Tatibouet of nftgamef.com sees the correlation but sees a future moving toward decoupling BTC and alt coins. As much as the shining star of the crypto world has brought global attention to blockchain and crypto projects, other projects will not thrive if kept solidly in Bitcoin’s shadow.
“Bitcoin has always been more volatile compared to other crypto assets. Being the market leader, BTC often dictates how the rest of the market performs. However, we have definitely seen over the last 3 months that when BTC doesn’t move much, the traders get bored and move to altcoins, leading to “alt season.” As the market keeps maturing, there should be a reasonable amount of decoupling from Bitcoin and the rest of the crypto market. Hence, I don’t really think BTC’s “unstability” will be detrimental in the long term,” Tatibouet said.
Of course, Scott Melker, “The Wolf of All Streets,” crypto trader and writer/podcaster, challenges the premise completely that there is any instability to really worry about.
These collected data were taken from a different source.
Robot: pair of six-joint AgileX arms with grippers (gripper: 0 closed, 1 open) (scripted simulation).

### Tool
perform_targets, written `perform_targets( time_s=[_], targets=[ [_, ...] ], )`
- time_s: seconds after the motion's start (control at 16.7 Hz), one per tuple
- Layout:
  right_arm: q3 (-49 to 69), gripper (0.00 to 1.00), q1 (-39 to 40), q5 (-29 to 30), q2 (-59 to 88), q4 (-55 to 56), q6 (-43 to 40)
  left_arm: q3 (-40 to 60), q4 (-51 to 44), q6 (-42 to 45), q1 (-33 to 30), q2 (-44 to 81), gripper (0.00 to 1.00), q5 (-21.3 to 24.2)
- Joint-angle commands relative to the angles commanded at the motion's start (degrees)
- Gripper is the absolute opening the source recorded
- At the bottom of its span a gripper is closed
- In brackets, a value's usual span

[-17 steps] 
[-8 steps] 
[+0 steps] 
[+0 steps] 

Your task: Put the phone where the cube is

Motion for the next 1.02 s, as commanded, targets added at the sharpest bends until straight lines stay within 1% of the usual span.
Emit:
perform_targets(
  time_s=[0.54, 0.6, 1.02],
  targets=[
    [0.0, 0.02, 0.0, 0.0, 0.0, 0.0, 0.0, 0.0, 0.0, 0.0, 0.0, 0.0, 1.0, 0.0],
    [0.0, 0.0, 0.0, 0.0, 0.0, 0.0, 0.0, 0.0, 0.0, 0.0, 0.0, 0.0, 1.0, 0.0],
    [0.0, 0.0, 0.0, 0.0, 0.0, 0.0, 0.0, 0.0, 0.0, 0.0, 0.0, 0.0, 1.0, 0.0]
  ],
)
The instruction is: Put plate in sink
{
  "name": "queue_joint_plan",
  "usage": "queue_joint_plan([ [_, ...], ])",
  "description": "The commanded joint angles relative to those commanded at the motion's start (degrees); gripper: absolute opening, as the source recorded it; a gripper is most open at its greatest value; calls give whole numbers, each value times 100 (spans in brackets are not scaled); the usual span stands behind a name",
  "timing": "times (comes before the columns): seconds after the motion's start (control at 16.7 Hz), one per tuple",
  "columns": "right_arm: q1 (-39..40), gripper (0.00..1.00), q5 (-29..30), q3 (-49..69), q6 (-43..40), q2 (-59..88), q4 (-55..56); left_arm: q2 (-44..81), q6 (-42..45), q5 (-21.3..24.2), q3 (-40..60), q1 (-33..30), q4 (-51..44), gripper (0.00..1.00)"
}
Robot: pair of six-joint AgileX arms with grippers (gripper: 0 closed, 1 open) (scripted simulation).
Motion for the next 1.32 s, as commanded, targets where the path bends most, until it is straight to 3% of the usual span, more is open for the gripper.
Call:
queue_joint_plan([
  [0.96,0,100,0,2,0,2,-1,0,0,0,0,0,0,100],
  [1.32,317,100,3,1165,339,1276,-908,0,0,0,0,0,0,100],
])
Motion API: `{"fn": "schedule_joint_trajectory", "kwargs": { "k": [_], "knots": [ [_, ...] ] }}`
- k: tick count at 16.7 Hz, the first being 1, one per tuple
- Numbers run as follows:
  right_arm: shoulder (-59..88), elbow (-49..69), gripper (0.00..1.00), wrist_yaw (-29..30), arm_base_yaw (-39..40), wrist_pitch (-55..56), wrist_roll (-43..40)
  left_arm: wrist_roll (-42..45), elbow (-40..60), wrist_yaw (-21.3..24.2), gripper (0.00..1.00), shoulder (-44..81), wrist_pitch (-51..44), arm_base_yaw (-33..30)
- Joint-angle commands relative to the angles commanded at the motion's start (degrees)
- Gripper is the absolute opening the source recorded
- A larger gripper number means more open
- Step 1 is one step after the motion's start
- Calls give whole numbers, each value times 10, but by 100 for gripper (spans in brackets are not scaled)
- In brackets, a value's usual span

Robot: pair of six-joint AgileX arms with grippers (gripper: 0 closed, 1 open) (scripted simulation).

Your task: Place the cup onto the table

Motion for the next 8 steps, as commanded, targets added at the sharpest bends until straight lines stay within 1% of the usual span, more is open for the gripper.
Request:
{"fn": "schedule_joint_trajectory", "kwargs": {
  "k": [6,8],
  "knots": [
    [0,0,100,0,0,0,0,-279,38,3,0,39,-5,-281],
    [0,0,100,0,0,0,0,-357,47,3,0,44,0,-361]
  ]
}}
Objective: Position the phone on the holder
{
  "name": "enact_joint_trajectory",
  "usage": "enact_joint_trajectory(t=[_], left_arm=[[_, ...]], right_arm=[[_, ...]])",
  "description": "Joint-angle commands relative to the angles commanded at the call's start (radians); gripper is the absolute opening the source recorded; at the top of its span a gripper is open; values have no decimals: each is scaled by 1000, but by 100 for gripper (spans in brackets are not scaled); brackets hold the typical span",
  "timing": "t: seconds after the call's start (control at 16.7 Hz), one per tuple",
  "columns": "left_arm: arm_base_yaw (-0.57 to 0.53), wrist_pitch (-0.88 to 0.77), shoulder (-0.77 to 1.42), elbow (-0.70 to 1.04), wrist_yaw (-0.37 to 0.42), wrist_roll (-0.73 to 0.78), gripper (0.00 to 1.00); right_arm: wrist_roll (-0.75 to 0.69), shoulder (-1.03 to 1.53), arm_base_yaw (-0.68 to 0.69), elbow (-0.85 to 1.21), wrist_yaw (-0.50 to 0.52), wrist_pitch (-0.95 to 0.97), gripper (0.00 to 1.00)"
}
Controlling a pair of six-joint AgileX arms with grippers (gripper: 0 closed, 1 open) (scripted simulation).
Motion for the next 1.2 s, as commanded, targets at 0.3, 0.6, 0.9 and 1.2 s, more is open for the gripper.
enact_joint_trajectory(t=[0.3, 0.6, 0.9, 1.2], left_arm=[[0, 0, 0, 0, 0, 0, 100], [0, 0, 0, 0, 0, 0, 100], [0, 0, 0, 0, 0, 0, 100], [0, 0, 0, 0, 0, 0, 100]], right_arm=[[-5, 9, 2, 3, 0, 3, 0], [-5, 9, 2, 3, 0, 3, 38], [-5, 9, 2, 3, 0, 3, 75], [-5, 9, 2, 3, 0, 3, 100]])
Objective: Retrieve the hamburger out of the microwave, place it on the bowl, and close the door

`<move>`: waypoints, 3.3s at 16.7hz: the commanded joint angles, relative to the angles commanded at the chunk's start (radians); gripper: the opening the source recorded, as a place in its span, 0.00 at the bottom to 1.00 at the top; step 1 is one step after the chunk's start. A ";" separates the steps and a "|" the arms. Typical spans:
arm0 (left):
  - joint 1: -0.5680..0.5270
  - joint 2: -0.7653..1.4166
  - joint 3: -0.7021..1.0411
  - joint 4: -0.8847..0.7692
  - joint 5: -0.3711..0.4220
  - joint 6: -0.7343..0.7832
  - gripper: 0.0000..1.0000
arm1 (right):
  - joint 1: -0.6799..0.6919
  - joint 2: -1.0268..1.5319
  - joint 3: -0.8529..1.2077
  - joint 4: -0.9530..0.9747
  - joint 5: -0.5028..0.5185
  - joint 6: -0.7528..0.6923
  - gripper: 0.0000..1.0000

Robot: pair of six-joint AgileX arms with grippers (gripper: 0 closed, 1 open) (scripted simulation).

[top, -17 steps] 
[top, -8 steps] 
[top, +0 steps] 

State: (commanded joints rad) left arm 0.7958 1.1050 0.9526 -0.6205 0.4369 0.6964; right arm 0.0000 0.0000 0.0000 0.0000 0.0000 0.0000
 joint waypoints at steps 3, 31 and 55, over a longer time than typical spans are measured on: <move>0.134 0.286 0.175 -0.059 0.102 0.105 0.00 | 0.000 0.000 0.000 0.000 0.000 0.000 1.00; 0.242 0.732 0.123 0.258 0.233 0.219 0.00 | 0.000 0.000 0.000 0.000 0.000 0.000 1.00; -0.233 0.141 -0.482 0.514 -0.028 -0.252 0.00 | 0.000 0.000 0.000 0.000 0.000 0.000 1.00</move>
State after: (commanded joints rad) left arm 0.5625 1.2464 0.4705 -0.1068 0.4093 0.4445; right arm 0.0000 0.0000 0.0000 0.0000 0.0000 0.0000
“Bitcoin price has been stable for over 8 weeks, trading in a range between 41K and 30K on decreasing volume with minimal volatility. The notion that it is unstable is a result of over analysis paralysis and not of reality. Until price breaks above or below this range, there’s very little to discuss in terms of price action. The old Wall Street adage Sell in May and Go Away seems to be appropriate, as traders are clearly watching the market from the sidelines… Oftentimes, it is best to sit on your hands and wait then to obsessively watch a market that is doing nothing.
It may be too optimistic to use this cross-section of investors and project leaders in blockchain as a positive indicator for BTC, but it does show that the industry is in lock step. That seems like potentially good news for the investor. Bitcoin is staked in the belief of the participants.
The outpouring of interest in Bitcoin from mainstream finance and the public at large, as well as the surprising notoriety of NFTs this year, have been major boosts for the blockchain world as a whole, bringing mainstream interest as an unsteady tide that helped raise at least many ships.
But Bitcoin is just 13 years old after all – and all the enthusiasm and demand for a globally distributed cryptocurrency bring equally enthusiastic scrutiny, and as Scott Melker said, reactions can become perhaps unduly magnified.
At any rate, it wouldn’t be as dramatic a climb to $100,000 if there weren’t a few setbacks in the journey.